8. Hu Chongliang V. Foshan Nanhai Dili Decorative Material Factory & Dong Feng on design patent infringement dispute [Guangdong Higher People’s Court (2015) Yue Higher Court Final Civil Judgement No. 517]
Significance: this case concerns the determination of on-line evidence. It brings the question whether pictures shared in QQ Zone could be regarded as sufficient disclosure. For this case, the court holds that as QQ Zone account is personal and kind of private, it thus shall be considered that pictures shared on this platform are not public. However, if a QQ Zone account is used by companies to promote their products, the pictures shared on it shall be considered as publicly disclosed.
9. Shenzhen Daily Necessities Co. Ltd. V. Shenzhen Silicone Electronics Co., Ltd. on design patent infringement [Guangdong Higher People’s Court (2016) Yue Final Civil Judgement No. 1036]
Significance: this case is typical in that it imposed severe punishment on repeated infringement. The tricky part is to distinguish between repeated prosecution and repeated infringement. The court of second instance decided that the infringer’s selling of infringing products constituted repeated infringement and thus imposed heavy punishment, which produced favorable legal and social impact.
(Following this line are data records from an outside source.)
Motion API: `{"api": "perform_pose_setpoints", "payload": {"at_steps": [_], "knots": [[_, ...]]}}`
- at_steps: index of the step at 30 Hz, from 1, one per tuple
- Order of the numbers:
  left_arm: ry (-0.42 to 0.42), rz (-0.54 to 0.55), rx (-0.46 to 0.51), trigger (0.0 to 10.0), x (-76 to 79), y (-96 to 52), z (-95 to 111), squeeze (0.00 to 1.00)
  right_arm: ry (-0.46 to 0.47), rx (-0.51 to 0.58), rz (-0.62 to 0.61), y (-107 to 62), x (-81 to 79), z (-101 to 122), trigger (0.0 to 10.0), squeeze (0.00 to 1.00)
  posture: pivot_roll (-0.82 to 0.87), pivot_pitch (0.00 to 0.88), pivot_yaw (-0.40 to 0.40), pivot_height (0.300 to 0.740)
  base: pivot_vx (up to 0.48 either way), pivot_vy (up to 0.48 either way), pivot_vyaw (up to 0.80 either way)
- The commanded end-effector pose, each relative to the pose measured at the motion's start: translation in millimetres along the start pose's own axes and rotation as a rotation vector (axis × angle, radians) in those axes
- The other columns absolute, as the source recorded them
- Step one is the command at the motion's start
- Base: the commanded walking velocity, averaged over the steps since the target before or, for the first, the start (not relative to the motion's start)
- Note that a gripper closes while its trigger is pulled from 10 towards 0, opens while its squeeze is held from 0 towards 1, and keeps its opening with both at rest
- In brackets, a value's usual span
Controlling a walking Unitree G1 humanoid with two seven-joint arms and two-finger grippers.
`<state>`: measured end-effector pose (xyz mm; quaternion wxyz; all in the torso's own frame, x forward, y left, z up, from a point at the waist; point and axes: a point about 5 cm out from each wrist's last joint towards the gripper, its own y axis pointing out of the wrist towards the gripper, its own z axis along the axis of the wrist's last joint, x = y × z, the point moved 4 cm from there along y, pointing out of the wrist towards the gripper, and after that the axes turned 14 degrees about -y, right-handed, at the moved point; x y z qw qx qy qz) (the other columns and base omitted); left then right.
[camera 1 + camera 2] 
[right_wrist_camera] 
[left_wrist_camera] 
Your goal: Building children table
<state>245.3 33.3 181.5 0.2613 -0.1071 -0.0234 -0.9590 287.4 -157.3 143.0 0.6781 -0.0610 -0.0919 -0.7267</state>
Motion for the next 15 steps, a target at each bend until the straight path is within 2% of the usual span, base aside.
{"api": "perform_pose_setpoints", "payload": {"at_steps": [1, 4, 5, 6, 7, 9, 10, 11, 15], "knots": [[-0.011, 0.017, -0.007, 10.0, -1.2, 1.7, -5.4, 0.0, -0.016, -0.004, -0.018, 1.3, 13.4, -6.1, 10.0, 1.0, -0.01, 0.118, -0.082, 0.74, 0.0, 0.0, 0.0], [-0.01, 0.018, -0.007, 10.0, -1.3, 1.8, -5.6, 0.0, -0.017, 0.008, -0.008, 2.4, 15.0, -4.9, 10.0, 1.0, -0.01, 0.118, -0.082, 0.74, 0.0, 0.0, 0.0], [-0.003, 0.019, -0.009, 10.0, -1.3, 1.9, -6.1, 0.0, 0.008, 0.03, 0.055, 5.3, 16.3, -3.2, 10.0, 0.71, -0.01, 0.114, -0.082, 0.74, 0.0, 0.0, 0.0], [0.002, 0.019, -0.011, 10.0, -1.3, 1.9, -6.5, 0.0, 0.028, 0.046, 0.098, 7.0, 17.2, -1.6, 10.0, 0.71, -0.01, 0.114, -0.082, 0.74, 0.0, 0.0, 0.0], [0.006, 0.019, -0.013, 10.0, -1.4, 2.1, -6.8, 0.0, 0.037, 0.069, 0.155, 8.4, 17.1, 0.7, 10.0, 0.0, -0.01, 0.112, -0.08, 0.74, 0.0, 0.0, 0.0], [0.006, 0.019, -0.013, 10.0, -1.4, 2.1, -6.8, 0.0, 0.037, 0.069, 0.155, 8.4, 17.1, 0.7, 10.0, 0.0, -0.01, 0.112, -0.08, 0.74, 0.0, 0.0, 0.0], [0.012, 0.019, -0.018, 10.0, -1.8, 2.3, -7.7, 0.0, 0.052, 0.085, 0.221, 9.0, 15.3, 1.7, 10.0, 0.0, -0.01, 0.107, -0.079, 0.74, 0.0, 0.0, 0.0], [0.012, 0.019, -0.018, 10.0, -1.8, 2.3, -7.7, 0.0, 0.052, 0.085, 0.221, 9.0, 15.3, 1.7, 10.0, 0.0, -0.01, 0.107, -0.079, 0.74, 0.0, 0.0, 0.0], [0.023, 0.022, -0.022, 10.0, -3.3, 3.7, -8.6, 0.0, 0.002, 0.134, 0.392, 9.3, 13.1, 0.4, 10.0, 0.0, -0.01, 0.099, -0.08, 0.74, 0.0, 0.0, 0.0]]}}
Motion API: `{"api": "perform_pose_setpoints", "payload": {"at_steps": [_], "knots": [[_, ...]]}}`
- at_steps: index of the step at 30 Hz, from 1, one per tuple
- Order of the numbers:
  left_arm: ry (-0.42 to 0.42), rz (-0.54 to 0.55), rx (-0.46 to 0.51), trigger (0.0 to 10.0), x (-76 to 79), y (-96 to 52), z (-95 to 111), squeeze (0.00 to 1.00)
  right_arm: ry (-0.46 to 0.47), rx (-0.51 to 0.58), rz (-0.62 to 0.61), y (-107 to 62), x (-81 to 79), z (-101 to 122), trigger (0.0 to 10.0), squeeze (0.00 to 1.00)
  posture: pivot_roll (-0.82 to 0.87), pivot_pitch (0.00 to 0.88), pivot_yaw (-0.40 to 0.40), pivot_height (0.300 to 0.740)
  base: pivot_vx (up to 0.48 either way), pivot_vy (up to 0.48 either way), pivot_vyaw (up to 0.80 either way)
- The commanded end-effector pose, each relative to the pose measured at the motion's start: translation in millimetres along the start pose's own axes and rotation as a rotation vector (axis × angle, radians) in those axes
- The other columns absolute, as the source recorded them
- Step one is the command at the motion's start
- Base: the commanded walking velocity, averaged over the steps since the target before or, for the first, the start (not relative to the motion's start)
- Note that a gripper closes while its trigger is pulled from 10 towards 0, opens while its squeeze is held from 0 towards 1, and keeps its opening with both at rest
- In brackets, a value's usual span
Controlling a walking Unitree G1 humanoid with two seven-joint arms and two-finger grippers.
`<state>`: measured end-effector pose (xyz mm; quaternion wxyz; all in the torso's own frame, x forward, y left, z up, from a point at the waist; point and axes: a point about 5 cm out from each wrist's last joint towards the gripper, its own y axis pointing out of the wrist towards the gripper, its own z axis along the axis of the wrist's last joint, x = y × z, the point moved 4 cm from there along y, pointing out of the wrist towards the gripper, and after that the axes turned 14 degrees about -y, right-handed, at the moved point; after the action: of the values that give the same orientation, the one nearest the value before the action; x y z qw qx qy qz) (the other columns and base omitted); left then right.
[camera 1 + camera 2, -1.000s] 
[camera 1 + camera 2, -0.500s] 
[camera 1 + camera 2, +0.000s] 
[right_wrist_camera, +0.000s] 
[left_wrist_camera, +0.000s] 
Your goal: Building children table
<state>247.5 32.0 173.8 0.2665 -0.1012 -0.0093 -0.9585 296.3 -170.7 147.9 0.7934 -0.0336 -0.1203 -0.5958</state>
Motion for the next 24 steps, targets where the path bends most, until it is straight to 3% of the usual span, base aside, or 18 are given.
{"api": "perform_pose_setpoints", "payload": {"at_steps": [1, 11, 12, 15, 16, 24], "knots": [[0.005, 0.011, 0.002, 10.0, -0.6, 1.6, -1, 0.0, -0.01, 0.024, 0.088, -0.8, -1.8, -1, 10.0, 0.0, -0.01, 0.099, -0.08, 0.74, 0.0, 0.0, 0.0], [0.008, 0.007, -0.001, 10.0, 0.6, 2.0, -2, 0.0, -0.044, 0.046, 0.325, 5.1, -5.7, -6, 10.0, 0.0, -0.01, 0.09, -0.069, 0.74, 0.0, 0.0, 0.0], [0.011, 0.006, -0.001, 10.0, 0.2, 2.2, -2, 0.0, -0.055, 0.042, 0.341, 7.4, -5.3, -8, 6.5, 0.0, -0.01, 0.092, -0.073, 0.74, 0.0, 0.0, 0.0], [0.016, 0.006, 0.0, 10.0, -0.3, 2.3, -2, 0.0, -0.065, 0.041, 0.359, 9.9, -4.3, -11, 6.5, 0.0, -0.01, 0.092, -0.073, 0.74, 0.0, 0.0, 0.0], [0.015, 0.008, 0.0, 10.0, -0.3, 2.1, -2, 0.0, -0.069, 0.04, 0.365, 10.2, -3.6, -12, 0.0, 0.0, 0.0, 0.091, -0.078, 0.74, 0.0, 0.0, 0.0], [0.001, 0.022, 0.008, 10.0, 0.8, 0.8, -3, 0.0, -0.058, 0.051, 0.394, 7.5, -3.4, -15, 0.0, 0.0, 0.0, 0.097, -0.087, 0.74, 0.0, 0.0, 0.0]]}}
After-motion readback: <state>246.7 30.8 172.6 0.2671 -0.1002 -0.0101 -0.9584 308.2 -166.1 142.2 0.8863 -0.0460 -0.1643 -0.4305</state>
10. Christian Louboutin V. Guangzhou Wentan Trading Limited & Guangzhou Beilingfei Cosmetics Co., Ltd. & Guangzhou Oumu Biological Technology Co. Ltd. on design patent infringement dispute [Guangzhou Intellectual Property Court (2016) Yue Civil Judgement No. 1,2,3]
Significance: injunction before litigation is an important measure in safeguarding the interests of parties involved. However, there is no specific provision stipulating what shall be examined for injunction before litigation in China’s current legal system. Under the current law and judicial interpretations, the court in this case initiated the following items that the examination for injunction before litigation shall include: 1. whether the patent involved is valid; 2. whether the respondent’s acts may result in possible infringement; 3. whether irreparable damages may be done to the legal interests of the applicant if no injunction is imposed; 4. whether the damage is less or similar to the applicant if the injunction is sentenced than compared with before; 5. whether public interests will be damaged after imposing injunction and 6. whether the applicant’s guarantee is valid and proper.
11. US based Catalytic Distillation Technology Corporation V. Huahaoxuan New Energy Technology Development Co., Ltd. on evidence preservation before patent litigation [Xi’an, Shaanxi Intermediate People's Court (2016) Shan Civil Judgement No.2]
Significance: clearly stipulates what evidence falls into the circumstance of “when evidence might be lost or might not be acquired” as provided in Article 67 of Patent Law of the People's Republic of China.
II. Patent administrative cases
1. Lv Hanjie V. Shantou IP Office & third person Lin Minghai on patent administrative dispute [Guangdong Higher People’s Court (2016) Yue Final Administrative Litigation Judgment No. 1134]
Significance: this case is typical in that it highlighted the importance of keeping administrative enforcement efficient and in line with laws.